Beverley McLachlin has left the bench. Adrienne Clarkson knows her well and puts her tenure as Chief Justice of the Supreme Court in perspective:
Rarely does public life bring you into intimate contact with people for whom you instantly feel great personal affinity. And in my case, a sharing of a generation's strivings in the second wave of feminism. It's not easy to be a woman in public life in Canada. Chief Justice Beverley McLachlin and I, having been governor-general, have shared different kinds of travails, but we know what sharing means and we know what sisterhood means. Yes, I use that rather dated and old-fashioned word because I think it is really what I have found with her.

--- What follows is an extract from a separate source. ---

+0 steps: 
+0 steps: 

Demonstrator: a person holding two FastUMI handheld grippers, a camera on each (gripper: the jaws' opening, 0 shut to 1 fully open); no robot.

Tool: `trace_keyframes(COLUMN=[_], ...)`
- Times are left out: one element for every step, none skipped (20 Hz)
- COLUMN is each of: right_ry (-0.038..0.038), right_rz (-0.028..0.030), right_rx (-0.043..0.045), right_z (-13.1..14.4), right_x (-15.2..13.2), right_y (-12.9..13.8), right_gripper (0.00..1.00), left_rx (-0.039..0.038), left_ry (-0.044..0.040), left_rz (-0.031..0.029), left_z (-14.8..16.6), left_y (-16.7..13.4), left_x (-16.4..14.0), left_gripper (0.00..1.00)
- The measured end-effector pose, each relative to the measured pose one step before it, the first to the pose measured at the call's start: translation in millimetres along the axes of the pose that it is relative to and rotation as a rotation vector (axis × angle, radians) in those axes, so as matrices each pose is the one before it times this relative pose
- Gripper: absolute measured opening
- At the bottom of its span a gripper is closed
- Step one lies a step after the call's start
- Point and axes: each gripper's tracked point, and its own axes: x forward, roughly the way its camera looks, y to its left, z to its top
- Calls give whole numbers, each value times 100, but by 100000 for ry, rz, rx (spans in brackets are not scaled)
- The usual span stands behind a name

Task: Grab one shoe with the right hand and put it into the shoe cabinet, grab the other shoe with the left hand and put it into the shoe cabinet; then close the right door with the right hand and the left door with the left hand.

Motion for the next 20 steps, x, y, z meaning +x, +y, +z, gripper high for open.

It's her approach to the law which -- most of all -- defines McLachlin:
This Chief Justice understands that law is an organic entity, or, "the living tree," which grows and evolves with the evolution of societal views. This Chief Justice knows that courts can justify the making of substantial changes to the law if in doing so they reflect clear changes in social values.
Nowhere was this more evident in the Court's battles with Stephen Harper -- who consistently refused to acknowledge the existence of the Charter of Rights and Freedoms -- and who personally badmouthed McLachlin.
Moreover, she never forgot where she came from:
I am sure that she is the only Chief Justice we have ever had who knows how to deliver a calf. I don't think there is anything more revealing than going to Pincher Creek – which I have done – and seeing that beautiful little town nestled in the foothills of Alberta and to enter through the roadway that is now called Bev McLachlin Drive. I think that Bev McLachlin Drive really says a lot. It says that she comes from there. It says that she is known to everyone there. And it says that she is one of us.
The air inside Canada's legal temples can get pretty rarefied. It's important that our judges remember the air that most of us breathe everyday. It was a principle McLachlin followed scrupulously.
She was -- and is -- an Extraordinary Chief Justice.
Image: The Toronto Star
2 comments:
another Canadian institution Harper could not help but trample on
He tried and failed, Steve.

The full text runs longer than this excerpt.